» **Collected material**:
>>
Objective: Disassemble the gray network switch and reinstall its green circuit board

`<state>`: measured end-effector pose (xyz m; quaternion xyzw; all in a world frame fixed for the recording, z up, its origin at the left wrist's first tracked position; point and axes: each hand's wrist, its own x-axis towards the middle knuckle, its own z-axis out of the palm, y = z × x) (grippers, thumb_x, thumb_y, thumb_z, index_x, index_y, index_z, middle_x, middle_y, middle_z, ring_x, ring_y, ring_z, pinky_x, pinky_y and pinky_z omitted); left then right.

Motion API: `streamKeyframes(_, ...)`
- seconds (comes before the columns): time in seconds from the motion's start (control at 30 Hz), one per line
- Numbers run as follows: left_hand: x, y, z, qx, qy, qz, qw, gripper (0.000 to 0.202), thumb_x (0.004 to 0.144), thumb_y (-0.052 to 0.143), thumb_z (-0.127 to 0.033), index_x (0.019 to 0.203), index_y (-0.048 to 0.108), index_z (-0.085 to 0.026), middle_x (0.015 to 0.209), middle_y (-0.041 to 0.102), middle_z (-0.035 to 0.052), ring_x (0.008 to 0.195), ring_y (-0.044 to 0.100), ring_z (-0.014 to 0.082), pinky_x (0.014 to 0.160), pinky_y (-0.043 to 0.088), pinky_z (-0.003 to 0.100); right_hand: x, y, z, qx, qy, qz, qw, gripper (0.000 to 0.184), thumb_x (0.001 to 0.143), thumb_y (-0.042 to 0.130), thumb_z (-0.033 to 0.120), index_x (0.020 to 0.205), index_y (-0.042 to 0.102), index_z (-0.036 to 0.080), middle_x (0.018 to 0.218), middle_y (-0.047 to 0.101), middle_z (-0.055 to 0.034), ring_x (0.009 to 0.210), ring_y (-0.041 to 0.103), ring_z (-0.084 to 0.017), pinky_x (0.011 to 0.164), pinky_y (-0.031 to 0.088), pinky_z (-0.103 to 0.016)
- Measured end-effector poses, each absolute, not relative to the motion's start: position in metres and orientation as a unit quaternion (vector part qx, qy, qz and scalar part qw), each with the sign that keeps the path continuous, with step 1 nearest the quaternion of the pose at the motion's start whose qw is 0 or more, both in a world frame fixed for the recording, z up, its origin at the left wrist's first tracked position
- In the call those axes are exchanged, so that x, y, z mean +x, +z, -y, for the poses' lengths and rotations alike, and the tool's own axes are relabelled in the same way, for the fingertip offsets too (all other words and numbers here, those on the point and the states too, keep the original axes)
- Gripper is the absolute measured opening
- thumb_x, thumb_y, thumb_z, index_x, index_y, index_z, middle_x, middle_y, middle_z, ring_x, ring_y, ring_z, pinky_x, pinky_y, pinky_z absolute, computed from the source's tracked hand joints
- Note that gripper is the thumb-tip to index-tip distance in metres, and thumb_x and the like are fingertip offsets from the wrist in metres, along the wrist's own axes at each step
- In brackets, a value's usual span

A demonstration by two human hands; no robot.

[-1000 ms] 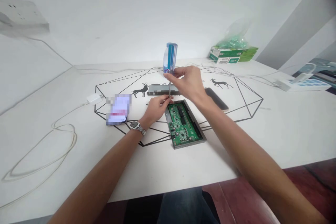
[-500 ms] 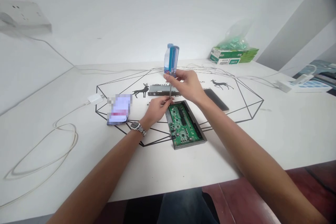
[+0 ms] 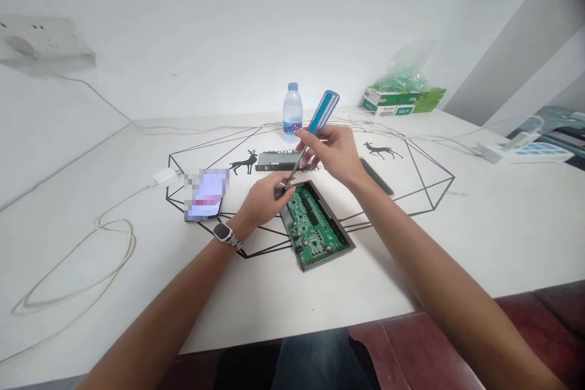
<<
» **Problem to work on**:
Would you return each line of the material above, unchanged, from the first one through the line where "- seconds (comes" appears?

» **Task response**:
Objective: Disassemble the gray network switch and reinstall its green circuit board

`<state>`: measured end-effector pose (xyz m; quaternion xyzw; all in a world frame fixed for the recording, z up, its origin at the left wrist's first tracked position; point and axes: each hand's wrist, its own x-axis towards the middle knuckle, its own z-axis out of the palm, y = z × x) (grippers, thumb_x, thumb_y, thumb_z, index_x, index_y, index_z, middle_x, middle_y, middle_z, ring_x, ring_y, ring_z, pinky_x, pinky_y and pinky_z omitted); left then right.

Motion API: `streamKeyframes(_, ...)`
- seconds (comes before the columns): time in seconds from the motion's start (control at 30 Hz), one per line

With this, the exercise is finished.